**What you should do**. All that is needed is each line of the entries holding the word "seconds", copied as it stands.

**Available data**.
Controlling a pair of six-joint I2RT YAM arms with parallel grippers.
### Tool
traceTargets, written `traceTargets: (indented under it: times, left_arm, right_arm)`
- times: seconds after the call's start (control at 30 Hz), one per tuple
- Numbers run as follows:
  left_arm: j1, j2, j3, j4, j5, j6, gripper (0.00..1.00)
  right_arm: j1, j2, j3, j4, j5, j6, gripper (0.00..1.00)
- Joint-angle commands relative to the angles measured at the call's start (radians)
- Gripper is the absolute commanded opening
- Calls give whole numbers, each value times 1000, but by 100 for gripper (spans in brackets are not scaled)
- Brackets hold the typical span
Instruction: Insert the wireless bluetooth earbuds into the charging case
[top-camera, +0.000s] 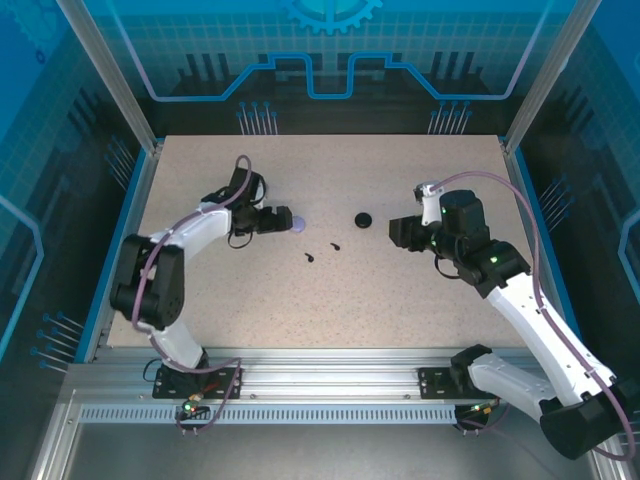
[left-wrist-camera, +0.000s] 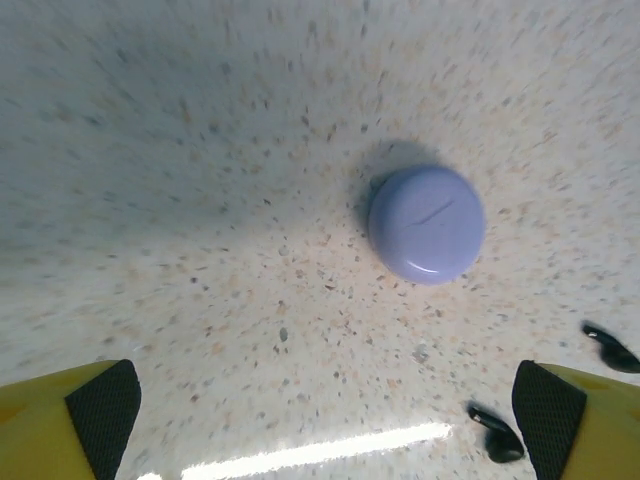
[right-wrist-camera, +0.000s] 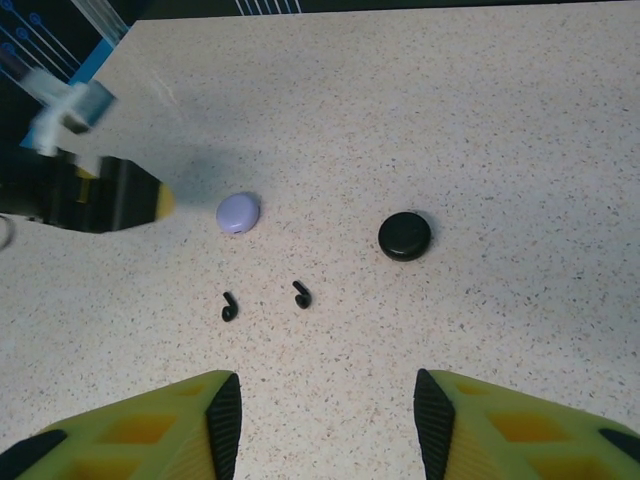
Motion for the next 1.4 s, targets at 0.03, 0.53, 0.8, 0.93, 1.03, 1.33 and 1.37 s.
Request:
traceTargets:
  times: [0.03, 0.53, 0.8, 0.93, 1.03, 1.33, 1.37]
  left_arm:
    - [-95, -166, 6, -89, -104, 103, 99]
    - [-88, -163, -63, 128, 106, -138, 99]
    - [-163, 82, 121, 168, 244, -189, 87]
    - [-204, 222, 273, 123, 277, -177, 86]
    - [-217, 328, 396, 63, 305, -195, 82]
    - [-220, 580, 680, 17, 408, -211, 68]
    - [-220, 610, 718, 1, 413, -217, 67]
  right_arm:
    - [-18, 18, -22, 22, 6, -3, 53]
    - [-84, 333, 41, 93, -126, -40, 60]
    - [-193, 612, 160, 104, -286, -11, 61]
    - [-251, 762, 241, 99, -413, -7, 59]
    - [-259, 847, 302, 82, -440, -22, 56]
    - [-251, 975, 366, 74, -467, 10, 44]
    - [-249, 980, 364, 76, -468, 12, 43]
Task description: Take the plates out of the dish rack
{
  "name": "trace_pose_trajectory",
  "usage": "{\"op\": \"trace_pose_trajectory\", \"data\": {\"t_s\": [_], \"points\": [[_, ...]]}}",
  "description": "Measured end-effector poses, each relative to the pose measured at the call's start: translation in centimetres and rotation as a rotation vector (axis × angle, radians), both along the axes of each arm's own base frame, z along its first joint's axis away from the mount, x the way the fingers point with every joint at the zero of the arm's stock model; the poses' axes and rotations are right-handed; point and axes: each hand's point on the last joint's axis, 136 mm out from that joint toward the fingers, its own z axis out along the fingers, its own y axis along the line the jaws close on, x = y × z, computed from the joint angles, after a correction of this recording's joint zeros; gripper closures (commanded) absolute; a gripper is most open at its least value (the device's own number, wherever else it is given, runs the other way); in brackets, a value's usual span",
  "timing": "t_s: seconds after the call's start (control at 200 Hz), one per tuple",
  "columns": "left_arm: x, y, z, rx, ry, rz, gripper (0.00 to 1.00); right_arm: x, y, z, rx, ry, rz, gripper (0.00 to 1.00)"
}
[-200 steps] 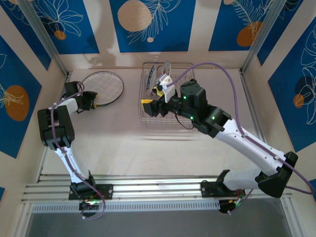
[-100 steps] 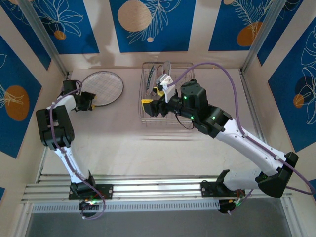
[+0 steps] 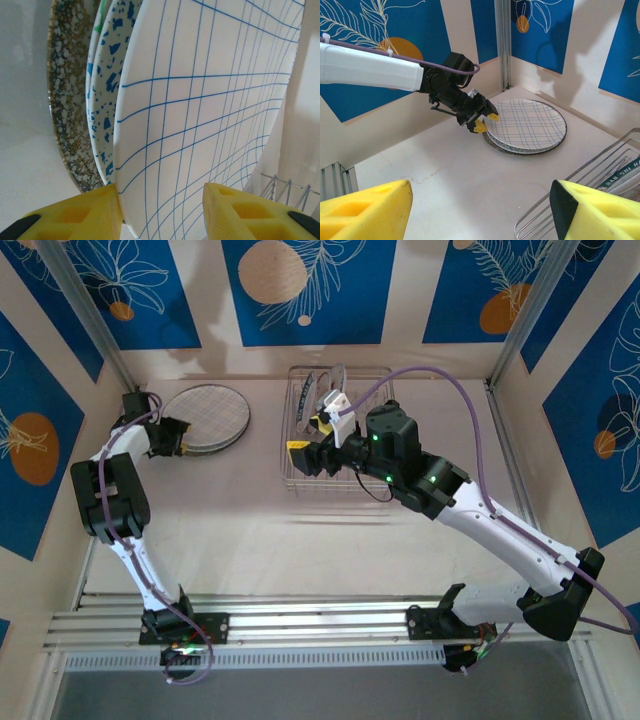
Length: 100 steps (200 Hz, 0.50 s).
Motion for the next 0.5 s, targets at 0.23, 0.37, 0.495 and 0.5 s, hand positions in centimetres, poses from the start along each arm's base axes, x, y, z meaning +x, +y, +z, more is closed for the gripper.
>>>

**Result of the exercise**.
- times: seconds after the call's start (control at 30 Hz), one per tuple
  "timing": "t_s: seconds after the call's start (control at 200 Hz), one per tuple",

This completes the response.